The Tempinis Tree is evergreen and can grow up to 35 metres tall — that’s over eight floors high! It has a rounded crown, and its bark is greyish-brown and rough. It can be identified by the oblong-elliptical leaves that are thinly leathery, drooping, and yellowish green in colour. The tip of the leaf is sharply pointed with an unequal base.
The flowers occur in hanging green spikes or catkins, while its fruits are round and enclosed at the base of the flower. Both male and female flowers are produced on the same tree because the Tempenis species is monoecious. Insects pollinate the flowers and the ripe fruits are eaten by squirrels, monkeys and birds.

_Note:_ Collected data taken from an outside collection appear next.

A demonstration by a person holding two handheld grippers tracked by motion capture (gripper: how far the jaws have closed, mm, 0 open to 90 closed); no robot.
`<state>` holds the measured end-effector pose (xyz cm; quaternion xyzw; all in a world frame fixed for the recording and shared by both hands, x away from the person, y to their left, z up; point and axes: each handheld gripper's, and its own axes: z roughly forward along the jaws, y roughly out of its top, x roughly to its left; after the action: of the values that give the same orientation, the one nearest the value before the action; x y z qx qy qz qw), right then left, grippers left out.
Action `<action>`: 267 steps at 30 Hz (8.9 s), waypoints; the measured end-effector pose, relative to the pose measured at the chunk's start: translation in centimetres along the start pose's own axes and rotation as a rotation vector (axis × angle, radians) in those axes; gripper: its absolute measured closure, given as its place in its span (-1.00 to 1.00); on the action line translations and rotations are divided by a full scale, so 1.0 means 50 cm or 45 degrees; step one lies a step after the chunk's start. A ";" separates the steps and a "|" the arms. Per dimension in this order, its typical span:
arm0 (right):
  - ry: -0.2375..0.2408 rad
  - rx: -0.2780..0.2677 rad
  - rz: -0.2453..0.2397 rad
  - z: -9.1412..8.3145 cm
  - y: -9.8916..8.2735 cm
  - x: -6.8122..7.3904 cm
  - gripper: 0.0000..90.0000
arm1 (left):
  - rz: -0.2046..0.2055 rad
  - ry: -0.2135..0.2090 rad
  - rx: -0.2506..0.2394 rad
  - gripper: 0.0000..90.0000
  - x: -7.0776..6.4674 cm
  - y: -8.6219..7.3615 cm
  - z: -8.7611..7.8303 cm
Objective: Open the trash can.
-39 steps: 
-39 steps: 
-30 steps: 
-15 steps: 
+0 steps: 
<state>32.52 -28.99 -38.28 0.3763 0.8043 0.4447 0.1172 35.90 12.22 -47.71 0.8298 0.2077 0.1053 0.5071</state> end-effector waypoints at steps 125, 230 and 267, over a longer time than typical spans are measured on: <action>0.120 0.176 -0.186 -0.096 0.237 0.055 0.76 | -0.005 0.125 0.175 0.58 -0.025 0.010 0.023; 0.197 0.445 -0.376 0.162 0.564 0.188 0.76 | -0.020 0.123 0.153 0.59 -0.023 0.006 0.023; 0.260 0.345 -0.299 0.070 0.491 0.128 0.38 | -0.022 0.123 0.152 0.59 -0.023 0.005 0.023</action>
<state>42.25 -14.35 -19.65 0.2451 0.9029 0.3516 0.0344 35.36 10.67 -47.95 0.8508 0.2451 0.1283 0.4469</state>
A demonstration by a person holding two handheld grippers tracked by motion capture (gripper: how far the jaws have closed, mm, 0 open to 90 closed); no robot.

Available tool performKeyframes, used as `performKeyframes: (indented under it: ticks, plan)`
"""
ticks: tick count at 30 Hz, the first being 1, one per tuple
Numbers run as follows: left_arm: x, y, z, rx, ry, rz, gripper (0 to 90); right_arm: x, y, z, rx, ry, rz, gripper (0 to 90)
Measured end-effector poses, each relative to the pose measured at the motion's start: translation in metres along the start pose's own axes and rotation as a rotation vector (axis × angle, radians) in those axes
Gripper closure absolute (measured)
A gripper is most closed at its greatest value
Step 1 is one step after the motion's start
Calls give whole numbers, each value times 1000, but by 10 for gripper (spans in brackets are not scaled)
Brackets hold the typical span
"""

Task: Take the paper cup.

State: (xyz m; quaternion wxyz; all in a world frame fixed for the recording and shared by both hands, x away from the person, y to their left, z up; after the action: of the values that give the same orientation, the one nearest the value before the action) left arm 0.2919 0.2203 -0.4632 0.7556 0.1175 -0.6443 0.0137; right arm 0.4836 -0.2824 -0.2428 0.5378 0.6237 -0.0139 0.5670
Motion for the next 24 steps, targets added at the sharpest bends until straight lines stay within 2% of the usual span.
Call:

Many may be familiar with the fact that the town of Tampines is named after the Tempinis tree, possibly because it thrived there in the past. Sadly, the Tempinis tree is no longer abundant in Singapore. Roots.gov.sg notes that “the Tempinis trees that lent their name to this district went virtually extinct due to rampant and unsustainable exploitation. In 1995, a project to transplant the Tempinis tree all over Tampines was started. And two of the finest specimens are listed as “Heritage Trees” by the National Parks Board (@nparksbuzz) – one in Changi and another at St. John’s Island.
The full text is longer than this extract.